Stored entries
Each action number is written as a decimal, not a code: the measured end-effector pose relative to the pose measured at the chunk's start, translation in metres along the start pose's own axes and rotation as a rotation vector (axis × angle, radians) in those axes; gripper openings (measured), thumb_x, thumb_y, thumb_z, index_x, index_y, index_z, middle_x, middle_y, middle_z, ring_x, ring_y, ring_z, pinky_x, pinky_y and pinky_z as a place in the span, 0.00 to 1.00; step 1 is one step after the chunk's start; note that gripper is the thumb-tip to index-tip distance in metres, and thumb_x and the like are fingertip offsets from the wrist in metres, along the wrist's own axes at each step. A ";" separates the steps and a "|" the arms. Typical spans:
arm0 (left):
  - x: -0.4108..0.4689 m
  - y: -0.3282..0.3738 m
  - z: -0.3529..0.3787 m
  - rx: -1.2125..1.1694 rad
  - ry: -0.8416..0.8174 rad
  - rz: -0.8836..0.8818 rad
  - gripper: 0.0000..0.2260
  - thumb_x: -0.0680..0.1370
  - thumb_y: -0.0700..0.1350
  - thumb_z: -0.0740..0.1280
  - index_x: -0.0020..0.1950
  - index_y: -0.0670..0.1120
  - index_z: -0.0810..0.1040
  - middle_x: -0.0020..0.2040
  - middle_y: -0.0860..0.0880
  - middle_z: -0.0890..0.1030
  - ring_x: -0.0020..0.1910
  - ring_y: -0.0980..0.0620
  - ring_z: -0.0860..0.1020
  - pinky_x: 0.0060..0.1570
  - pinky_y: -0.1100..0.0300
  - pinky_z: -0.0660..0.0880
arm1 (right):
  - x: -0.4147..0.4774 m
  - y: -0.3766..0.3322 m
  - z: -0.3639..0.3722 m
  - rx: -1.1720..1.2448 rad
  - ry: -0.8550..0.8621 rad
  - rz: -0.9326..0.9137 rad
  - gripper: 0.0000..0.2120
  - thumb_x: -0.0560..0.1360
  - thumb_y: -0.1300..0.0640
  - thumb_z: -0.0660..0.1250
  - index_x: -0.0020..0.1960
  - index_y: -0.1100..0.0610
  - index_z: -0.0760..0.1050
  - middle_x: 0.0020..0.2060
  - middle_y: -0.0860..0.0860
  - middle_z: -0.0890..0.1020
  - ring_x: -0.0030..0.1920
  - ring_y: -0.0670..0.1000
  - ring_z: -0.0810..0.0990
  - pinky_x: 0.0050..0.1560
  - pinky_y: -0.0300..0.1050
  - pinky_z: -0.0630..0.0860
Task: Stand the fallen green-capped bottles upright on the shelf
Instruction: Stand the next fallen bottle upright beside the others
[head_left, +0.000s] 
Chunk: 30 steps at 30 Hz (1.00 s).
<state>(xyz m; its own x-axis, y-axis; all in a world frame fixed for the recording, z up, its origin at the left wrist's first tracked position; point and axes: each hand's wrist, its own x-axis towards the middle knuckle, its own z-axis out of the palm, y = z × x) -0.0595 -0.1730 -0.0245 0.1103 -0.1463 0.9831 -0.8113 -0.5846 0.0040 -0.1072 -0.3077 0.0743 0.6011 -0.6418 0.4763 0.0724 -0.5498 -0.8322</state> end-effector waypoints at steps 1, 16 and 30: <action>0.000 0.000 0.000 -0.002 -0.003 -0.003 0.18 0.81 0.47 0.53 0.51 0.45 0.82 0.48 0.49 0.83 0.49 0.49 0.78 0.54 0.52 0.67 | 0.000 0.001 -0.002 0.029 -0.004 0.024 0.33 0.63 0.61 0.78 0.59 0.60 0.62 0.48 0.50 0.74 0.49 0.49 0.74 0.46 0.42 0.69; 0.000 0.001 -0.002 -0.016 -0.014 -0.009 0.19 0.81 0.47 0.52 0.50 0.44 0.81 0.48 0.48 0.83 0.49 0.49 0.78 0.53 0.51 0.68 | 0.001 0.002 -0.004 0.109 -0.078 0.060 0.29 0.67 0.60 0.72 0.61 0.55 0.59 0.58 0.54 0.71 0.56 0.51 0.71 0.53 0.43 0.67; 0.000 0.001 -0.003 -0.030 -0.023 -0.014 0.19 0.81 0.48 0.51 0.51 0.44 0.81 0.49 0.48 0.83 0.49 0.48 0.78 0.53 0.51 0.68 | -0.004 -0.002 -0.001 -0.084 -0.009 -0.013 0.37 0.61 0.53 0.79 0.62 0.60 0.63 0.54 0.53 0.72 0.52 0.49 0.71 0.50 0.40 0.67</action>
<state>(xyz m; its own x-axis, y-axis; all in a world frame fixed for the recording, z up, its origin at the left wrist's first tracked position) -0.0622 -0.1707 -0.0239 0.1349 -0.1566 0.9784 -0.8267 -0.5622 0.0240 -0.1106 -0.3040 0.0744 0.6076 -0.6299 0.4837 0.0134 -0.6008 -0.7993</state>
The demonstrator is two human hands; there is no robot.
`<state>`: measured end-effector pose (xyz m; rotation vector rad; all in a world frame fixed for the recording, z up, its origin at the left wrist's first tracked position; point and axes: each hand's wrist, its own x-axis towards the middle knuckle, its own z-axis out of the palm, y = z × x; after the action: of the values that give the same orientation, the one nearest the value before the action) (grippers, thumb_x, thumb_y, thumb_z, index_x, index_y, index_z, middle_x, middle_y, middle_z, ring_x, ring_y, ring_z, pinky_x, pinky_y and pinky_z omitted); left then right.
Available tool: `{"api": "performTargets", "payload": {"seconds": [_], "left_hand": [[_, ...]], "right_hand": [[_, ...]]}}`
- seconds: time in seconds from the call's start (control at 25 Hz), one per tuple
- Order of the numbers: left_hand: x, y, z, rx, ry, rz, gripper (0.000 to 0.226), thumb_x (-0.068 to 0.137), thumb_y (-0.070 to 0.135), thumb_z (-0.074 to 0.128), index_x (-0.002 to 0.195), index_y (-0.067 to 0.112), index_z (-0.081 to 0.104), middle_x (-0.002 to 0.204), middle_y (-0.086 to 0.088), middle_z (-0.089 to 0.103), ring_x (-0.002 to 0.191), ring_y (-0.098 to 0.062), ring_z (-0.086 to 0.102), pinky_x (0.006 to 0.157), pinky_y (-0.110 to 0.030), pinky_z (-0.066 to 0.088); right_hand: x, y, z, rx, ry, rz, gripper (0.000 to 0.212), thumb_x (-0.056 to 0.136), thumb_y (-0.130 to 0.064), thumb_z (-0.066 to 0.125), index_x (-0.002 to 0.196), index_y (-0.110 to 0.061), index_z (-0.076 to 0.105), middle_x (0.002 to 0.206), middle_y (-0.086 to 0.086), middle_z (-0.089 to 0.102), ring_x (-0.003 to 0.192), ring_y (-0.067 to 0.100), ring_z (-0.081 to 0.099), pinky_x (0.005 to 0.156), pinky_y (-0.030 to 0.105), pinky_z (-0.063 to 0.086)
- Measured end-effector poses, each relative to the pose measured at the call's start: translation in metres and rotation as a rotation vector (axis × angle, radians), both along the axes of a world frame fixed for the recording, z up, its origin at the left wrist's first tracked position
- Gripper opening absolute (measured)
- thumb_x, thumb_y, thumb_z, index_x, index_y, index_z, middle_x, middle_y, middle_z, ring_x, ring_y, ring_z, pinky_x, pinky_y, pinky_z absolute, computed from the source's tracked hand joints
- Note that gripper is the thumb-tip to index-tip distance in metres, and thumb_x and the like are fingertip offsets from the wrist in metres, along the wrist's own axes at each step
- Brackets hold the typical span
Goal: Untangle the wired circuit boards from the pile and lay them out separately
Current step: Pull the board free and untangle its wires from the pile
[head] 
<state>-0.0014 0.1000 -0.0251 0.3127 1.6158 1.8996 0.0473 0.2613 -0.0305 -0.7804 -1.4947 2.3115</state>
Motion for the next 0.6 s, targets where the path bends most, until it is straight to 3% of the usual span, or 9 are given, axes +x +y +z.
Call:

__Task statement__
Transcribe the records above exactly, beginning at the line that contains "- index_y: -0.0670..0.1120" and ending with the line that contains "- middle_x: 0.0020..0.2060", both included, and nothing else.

__Response to the task__
  - index_y: -0.0670..0.1120
  - index_z: -0.0810..0.1040
  - middle_x: -0.0020..0.2040
  - middle_y: -0.0860..0.0880
  - middle_z: -0.0890..0.1030
  - ring_x: -0.0020..0.1910
  - ring_y: -0.0980..0.0620
  - ring_z: -0.0860..0.1020
  - pinky_x: 0.0060..0.1570
  - pinky_y: -0.1100..0.0300
  - pinky_z: -0.0660..0.0880
arm1 (right):
  - x: -0.4147..0.4774 m
  - y: -0.3766..0.3322 m
  - z: -0.3639..0.3722 m
  - rx: -1.1720..1.2448 rad
  - ry: -0.8550..0.8621 rad
  - rz: -0.9326..0.9137 rad
  - gripper: 0.0000..0.2120
  - thumb_x: -0.0560..0.1360
  - thumb_y: -0.1300..0.0640
  - thumb_z: -0.0660..0.1250
  - index_x: -0.0020..0.1960
  - index_y: -0.1100..0.0610
  - index_z: -0.0760..0.1050
  - middle_x: 0.0020..0.2060

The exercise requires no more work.